當麵臨抉擇,鄭成晏竟然出人意料地選擇了她,至少在這個當下,他的選擇讓人感到意外而欣慰。
她輕輕舉起雕花的象牙筷子,優雅地夾起一塊晶瑩剔透的糖藕,送入口中。
那一刻,鄭成晏的臉色再次經曆了一場微妙而劇烈的變化,猶如烏雲蔽日,暗沉難掩。
蘇婉毓對於接受他人夾菜的行為本就罕見,這樣一個細微而溫暖的動作,如同夏日驟雨,突如其來,重重地敲擊在他的心湖之上,激起一圈又一圈難以平息的漣漪。
他內心的天秤開始搖擺不定,甚至帶上了幾分慌張與自疑,今晨的決定是否太過草率,又或是一場必然的錯誤?
顧凜君似乎洞悉了他的思緒,未給予其過多喘息的空間,繼續以他那溫文爾雅的姿態,為蘇婉毓挑選著佳肴:“這道椿魚是你的最愛,還有那奶酥,香甜可口,定能喚醒你的味蕾。”
言畢,他的眼神中閃爍著舊時光的溫柔,邊夾邊回憶著,仿佛跨越了漫長的歲月,回到了某個熟悉的午後。
“這麼多年過去,你的口味竟然一點也沒變。”
蘇婉毓並未反駁,隻是靜靜地享用著眼前的一切,每一口都細細品味。
兩人之間,即便無言,那份不言而喻的默契與和諧,也足以令在座的其他人投來羨慕的目光。
這一刻,在這場宴席上,仿佛整個世界都靜默下來,隻留下他們二人,宛如一對琴瑟和鳴的伴侶,共享這份難得的寧靜。
而一旁的鄭成晏,哪還有半點食欲?他猛然站起身,麵色蒼白如紙,目光低垂,聲音帶著不易察覺的顫抖:“王爺,您今日特地邀我們夫婦共餐,真正的意圖究竟是什麼?”
此言一出,空氣似乎凝固了一瞬。
顧凜君的嘴角勾起一抹淡然的微笑,那笑容裡似乎蘊含著無限深意,“還能有何意?不過是想讓你們品嘗品嘗饕餮樓的珍饈美味,同時也能欣賞欣賞這山中的絕美風景罷了。
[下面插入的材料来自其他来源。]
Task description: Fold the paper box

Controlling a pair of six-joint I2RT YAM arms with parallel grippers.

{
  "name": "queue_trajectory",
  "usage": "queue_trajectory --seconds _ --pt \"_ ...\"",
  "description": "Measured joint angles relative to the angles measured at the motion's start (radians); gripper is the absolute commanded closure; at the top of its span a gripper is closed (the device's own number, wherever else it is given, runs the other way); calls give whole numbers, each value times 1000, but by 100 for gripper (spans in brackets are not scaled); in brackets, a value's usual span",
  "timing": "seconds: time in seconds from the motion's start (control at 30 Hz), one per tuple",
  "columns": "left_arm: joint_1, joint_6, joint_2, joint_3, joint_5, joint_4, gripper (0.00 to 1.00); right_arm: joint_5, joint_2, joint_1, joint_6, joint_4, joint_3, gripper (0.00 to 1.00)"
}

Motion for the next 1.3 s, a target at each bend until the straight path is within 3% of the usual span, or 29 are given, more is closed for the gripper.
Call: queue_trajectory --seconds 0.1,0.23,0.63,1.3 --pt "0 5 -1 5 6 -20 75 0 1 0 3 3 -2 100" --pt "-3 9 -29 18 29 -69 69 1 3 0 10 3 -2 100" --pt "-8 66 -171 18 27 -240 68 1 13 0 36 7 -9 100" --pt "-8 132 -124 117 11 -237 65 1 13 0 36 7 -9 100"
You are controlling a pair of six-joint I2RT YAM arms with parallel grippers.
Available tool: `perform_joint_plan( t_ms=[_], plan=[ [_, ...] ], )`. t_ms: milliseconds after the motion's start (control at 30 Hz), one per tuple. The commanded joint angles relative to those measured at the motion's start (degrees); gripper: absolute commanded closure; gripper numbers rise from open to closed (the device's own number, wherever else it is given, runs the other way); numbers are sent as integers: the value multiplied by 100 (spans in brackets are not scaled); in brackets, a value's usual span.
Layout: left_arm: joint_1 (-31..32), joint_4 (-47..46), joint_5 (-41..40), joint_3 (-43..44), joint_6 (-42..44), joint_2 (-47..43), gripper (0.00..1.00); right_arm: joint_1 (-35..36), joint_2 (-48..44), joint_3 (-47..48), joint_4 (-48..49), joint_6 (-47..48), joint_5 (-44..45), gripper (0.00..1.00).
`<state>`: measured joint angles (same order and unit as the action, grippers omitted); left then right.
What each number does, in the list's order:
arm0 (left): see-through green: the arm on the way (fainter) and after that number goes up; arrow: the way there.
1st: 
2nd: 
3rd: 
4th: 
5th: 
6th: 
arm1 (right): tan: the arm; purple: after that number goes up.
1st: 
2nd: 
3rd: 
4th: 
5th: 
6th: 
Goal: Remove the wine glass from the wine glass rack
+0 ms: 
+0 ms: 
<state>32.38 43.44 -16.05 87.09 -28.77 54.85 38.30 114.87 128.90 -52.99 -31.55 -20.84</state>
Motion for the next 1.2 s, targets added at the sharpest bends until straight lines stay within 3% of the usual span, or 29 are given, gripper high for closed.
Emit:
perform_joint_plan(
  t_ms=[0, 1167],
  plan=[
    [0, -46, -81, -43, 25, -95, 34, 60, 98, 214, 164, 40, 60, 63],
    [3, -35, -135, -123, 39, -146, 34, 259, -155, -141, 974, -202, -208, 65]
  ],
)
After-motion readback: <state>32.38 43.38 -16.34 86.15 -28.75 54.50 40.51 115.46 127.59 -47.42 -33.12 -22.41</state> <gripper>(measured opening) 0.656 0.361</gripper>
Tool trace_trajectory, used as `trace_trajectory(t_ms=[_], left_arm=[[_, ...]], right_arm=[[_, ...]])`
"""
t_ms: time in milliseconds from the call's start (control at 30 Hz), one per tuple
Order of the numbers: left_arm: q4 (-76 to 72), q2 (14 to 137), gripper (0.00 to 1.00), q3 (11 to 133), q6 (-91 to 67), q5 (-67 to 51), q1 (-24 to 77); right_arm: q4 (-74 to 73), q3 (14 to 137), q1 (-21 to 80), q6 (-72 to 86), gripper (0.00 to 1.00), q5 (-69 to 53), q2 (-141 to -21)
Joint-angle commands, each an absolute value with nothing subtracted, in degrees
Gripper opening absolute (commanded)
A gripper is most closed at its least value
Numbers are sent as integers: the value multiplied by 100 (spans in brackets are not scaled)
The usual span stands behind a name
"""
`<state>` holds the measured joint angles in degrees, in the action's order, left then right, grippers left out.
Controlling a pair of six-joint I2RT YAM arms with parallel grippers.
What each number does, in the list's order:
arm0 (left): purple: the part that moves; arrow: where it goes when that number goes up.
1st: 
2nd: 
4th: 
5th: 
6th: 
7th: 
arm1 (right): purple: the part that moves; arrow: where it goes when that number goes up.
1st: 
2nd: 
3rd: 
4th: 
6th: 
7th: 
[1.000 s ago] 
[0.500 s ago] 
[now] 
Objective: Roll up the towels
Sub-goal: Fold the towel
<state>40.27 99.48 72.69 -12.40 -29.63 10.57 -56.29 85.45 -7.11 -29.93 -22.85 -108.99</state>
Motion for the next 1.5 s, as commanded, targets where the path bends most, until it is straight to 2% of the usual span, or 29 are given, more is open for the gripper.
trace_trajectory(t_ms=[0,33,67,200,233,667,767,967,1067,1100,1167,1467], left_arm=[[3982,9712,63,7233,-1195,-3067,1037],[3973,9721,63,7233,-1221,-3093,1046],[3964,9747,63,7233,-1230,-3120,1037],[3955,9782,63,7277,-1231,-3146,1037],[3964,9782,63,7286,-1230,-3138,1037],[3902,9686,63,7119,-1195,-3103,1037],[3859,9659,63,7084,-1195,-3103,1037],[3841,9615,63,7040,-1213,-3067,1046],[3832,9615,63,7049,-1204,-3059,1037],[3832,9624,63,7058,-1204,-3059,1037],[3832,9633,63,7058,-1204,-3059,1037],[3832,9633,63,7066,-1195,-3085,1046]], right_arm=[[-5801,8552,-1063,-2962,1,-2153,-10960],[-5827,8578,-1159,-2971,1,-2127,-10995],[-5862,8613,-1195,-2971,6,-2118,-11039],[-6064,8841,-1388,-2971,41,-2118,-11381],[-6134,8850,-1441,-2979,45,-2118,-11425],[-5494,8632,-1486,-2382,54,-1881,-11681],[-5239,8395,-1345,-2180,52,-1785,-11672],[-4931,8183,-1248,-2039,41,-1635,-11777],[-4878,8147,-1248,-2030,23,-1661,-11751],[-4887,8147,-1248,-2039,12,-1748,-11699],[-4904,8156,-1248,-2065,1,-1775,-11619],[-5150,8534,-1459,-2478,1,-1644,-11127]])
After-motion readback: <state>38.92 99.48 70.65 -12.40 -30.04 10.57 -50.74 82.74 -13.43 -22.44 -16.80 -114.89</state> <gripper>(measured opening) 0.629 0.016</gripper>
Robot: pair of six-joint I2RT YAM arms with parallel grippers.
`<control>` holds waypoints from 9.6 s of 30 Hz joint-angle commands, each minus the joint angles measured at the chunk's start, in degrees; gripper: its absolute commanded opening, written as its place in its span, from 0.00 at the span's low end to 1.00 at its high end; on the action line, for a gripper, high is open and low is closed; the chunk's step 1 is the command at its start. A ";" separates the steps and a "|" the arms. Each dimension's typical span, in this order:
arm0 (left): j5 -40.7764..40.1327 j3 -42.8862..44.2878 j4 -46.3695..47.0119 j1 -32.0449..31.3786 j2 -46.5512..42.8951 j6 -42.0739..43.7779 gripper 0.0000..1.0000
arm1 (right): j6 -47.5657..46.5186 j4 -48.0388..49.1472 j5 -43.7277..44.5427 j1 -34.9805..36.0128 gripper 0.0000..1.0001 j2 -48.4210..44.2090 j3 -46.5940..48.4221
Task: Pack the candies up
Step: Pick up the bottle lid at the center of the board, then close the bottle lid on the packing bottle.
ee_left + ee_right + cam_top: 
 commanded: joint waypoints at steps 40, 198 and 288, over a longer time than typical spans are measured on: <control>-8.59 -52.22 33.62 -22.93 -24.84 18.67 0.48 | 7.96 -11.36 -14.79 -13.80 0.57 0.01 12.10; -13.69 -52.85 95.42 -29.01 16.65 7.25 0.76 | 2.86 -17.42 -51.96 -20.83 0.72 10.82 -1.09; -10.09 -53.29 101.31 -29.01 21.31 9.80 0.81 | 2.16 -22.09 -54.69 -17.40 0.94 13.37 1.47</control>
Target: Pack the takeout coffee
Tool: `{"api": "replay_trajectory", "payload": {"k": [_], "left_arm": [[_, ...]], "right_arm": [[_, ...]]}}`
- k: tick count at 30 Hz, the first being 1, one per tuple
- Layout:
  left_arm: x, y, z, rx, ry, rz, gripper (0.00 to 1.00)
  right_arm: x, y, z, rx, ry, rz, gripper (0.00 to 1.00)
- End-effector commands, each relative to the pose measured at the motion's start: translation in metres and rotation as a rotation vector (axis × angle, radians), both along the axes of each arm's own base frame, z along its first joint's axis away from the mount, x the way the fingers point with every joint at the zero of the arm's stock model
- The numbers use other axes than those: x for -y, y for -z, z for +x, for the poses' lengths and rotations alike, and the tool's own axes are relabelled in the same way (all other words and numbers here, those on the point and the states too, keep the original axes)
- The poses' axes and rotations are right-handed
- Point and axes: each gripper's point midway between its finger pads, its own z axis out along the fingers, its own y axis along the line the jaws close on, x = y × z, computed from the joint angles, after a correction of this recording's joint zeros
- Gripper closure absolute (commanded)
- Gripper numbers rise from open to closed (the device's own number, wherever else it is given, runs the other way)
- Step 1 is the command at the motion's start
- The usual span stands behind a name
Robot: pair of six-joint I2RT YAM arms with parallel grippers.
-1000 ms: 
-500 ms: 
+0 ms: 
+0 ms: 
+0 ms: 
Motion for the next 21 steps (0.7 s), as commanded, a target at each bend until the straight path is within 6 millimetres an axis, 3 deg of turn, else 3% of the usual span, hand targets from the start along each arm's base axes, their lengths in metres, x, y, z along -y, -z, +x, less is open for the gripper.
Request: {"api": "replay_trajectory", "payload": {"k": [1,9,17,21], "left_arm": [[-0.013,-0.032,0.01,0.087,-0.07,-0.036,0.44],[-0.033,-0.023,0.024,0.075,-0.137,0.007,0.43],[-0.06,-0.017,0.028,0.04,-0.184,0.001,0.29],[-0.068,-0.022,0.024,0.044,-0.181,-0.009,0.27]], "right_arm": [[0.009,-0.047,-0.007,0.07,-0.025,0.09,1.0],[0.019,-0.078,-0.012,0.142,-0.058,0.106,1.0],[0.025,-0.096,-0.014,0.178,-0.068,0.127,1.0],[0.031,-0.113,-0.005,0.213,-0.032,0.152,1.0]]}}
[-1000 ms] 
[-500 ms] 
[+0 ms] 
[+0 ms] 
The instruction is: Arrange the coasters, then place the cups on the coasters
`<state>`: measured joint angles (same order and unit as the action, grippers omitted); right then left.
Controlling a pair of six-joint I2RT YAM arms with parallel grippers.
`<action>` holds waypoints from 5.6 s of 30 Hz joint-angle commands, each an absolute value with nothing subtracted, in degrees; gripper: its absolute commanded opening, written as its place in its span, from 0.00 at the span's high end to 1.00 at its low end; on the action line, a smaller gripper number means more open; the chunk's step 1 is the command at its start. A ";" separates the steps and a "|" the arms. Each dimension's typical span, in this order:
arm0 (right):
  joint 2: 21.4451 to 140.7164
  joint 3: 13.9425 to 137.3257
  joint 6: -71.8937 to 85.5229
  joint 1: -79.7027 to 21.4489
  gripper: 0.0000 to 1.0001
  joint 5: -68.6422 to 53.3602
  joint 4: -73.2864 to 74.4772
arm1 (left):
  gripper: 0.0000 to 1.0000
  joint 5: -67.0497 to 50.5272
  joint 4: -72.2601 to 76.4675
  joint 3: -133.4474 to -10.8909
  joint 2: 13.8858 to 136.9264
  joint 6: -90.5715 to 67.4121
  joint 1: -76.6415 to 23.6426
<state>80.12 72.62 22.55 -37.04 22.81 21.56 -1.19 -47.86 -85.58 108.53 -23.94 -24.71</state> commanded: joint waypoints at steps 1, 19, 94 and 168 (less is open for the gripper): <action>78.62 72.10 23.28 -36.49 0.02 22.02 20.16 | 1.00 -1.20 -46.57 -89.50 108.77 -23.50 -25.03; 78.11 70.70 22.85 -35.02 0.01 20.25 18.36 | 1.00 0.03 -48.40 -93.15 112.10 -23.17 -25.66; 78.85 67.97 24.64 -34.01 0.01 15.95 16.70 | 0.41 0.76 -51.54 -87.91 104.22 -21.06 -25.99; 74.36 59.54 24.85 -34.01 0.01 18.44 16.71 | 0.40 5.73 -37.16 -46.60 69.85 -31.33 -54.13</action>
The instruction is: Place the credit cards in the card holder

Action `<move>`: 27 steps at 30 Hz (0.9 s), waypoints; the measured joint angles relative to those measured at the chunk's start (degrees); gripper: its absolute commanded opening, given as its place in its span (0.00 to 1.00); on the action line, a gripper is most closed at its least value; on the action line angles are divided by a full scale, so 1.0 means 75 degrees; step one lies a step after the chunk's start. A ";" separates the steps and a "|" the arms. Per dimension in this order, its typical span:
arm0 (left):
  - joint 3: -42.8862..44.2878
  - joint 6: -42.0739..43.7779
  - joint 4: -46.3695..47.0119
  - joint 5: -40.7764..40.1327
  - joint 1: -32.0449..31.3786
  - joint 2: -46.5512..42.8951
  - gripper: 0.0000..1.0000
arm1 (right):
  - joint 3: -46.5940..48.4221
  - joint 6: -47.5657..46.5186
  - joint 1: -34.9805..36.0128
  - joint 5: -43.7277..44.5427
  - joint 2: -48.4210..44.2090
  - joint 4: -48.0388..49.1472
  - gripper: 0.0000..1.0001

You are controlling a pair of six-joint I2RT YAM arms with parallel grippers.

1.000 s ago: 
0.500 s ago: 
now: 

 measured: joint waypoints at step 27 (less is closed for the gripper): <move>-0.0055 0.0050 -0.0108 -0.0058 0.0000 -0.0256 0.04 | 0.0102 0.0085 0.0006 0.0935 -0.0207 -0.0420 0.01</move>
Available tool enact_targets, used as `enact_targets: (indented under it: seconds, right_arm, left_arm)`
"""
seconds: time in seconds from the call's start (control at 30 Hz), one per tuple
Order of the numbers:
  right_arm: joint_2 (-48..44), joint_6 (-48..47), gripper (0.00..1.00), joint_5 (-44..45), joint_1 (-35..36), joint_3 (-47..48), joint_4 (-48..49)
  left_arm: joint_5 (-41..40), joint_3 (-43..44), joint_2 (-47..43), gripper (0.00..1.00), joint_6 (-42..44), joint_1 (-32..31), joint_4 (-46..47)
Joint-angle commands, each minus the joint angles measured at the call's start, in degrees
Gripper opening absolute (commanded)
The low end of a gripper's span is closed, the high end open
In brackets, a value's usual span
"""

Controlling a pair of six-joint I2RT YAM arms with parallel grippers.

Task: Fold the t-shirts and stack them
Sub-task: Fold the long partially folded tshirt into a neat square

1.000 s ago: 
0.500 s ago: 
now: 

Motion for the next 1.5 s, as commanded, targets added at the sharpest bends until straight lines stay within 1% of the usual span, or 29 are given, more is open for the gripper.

”
“王爺,既然美食已嘗,美景已覽,我們夫婦就先行告退,歸家去了。”
鄭成晏側身,緊緊握住蘇婉毓的手,欲離開這看似平靜實則波濤暗湧的宴席。
他的手勁之大,幾乎使蘇婉毓感到疼痛,手腕處被勒出了淺淺的紅痕,讓她不禁蹙起了眉頭。
顧凜君的眉宇間掠過一絲不悅,他收斂起先前的輕鬆神色,厲聲喝道:“放手!”
這突如其來的命令,帶著不容置疑的力量。
鄭成晏不知從何而來的勇氣,挺直了腰板,聲音裡夾雜著幾絲顫抖,卻依舊不失堅毅:“王爺,莫非還有其他吩咐不成?”
與此同時,蘇婉毓用力掙紮,終於掙開了鄭成晏的束縛,剛想開口,卻被接下來發生的一幕打斷了所有思緒。
顧凜君大步流星走至她麵前,低下頭,目光關切地落在她那被勒紅的手腕上,語氣變得異常柔和,仿佛春風拂麵,與他在武鳴寺那夜的溫柔無異,“疼嗎?”